STORED DATA:
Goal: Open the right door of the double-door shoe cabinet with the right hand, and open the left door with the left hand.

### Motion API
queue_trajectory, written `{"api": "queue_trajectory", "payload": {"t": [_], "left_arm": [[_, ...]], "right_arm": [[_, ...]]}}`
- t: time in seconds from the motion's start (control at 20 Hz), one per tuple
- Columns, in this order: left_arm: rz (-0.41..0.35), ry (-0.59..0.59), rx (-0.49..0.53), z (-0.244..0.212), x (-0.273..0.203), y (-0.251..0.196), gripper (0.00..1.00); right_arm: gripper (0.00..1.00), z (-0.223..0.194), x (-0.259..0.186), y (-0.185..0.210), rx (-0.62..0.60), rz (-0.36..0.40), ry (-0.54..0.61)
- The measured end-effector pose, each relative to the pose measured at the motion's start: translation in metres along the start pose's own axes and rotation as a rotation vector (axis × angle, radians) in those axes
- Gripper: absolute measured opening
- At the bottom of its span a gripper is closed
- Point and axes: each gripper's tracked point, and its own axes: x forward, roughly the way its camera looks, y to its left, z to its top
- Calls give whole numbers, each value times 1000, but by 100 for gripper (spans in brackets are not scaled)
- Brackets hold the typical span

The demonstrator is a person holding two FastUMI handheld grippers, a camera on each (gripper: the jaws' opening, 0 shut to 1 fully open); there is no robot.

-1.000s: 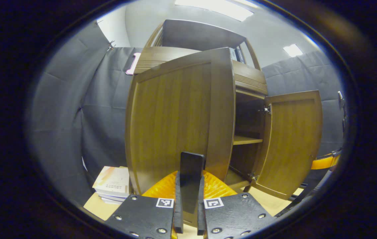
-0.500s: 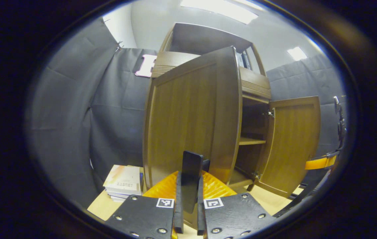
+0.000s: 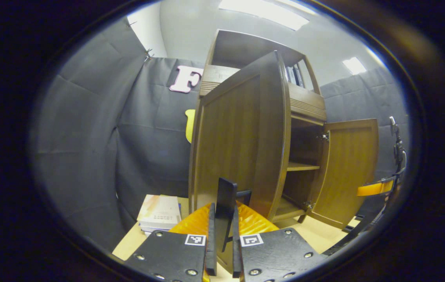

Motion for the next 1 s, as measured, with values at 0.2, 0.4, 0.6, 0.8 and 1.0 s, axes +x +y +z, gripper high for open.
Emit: {"api": "queue_trajectory", "payload": {"t": [0.2,0.4,0.6,0.8,1.0], "left_arm": [[-1,-4,26,0,-2,13,18],[-52,-7,24,0,-4,16,18],[-53,-15,23,2,-5,24,18],[1,-29,28,5,-8,43,17],[8,-46,-3,9,-10,39,18]], "right_arm": [[98,1,6,8,-13,3,7],[92,3,13,21,-52,15,16],[98,18,15,31,-87,20,-6],[98,21,11,31,-94,9,-15],[98,18,9,24,-92,-9,-11]]}}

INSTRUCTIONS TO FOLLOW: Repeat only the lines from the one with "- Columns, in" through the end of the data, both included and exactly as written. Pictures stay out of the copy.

SOLUTION FOR THIS PROBLEM:
- Columns, in this order: left_arm: rz (-0.41..0.35), ry (-0.59..0.59), rx (-0.49..0.53), z (-0.244..0.212), x (-0.273..0.203), y (-0.251..0.196), gripper (0.00..1.00); right_arm: gripper (0.00..1.00), z (-0.223..0.194), x (-0.259..0.186), y (-0.185..0.210), rx (-0.62..0.60), rz (-0.36..0.40), ry (-0.54..0.61)
- The measured end-effector pose, each relative to the pose measured at the motion's start: translation in metres along the start pose's own axes and rotation as a rotation vector (axis × angle, radians) in those axes
- Gripper: absolute measured opening
- At the bottom of its span a gripper is closed
- Point and axes: each gripper's tracked point, and its own axes: x forward, roughly the way its camera looks, y to its left, z to its top
- Calls give whole numbers, each value times 1000, but by 100 for gripper (spans in brackets are not scaled)
- Brackets hold the typical span

The demonstrator is a person holding two FastUMI handheld grippers, a camera on each (gripper: the jaws' opening, 0 shut to 1 fully open); there is no robot.

-1.000s: 
-0.500s: 
+0.000s: 

Motion for the next 1 s, as measured, with values at 0.2, 0.4, 0.6, 0.8 and 1.0 s, axes +x +y +z, gripper high for open.
Emit: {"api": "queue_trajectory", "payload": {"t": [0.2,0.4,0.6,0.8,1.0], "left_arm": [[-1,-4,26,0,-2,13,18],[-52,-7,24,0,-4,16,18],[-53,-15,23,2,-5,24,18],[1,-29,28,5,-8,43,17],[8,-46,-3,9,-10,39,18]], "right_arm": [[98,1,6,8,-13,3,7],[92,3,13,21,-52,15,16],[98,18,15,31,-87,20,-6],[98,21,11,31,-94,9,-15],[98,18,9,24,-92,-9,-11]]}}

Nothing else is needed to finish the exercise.